ANKARA (Hurriyet)–A senior minister of Turkish Prime Minister Recep Tayyip Erdogan’s Justice and Development Party (AKP) has deemed the victory of Turkey’s pro-Kurdish Democratic Society Party (DTP) in municipal elections throughout Turkey’s predominantly Kurdish south-east as a threat to national security.
Turkish Deputy Prime Minister Cemil Cicek said on Tuesday that DTP’s win in the eastern province of Igdir “posed a national security risk,” as it directly bordered Armenia.
Igdir, now a majority Kurdish city in Turkey’s Surmalu province, was originally a part of the First Armenian Republic. It was occupied by Mustafa Kemal’s armies at the end of 1920 and awarded to the nascent Turkish Republic in 1921 after Soviet Russia overthrew the Armenian government. Mount Ararat is located in Surmalu.
"They won in Igdir; in other words, they have pushed to the border with Armenia," Cicek said."We may congratulate ourselves for winning in Ankara, and the Republican People’s Party (CHP), may cheer for winning in Izmir. But all this elation cannot help a province that has serious security problems.
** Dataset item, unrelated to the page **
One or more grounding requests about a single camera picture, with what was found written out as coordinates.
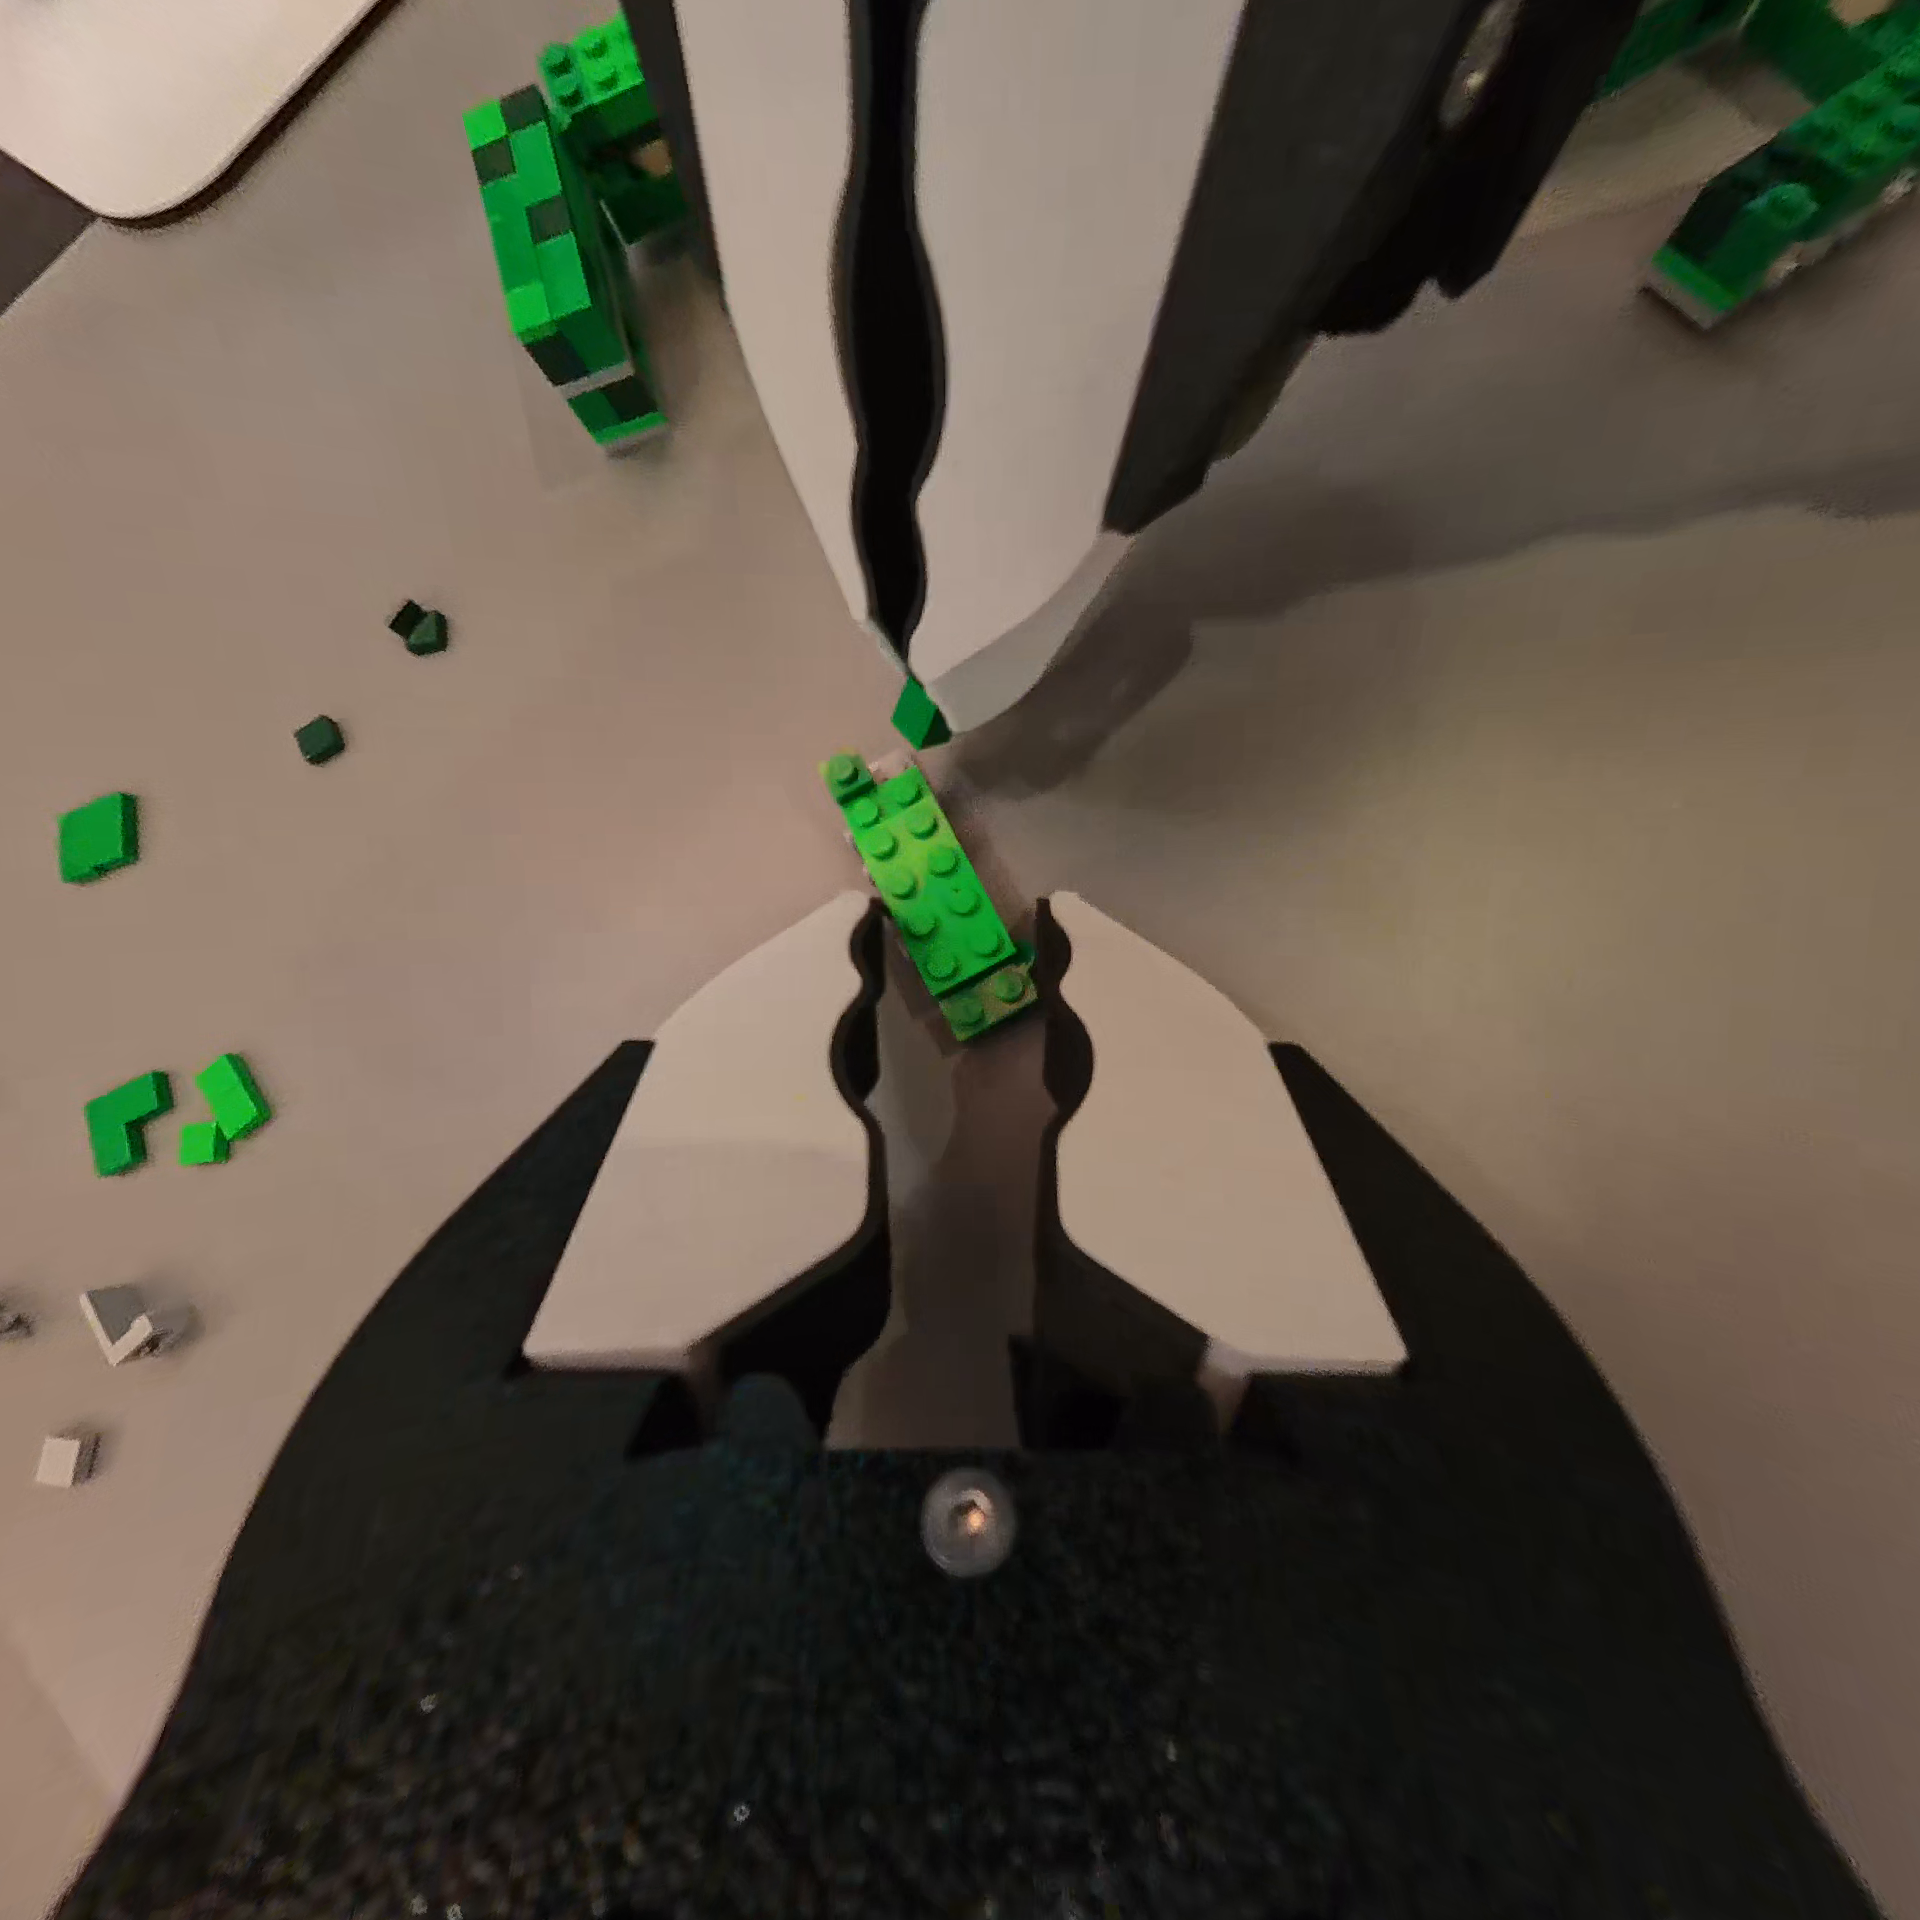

One must pay attention there."
Cicek was trying to confuse people in order to divert attention away from the AKP’s, electoral defeats, according to DTP parliamentary group leader Selahattin Demirtas.
"The only reason why the AKP lost was because their two-faced policies on Kurds became apparent for all to see," Demirtas told the Milliyet daily. Prime Minister Recep Tayyip Erdogan was also dismissive of Sahin’s remarks.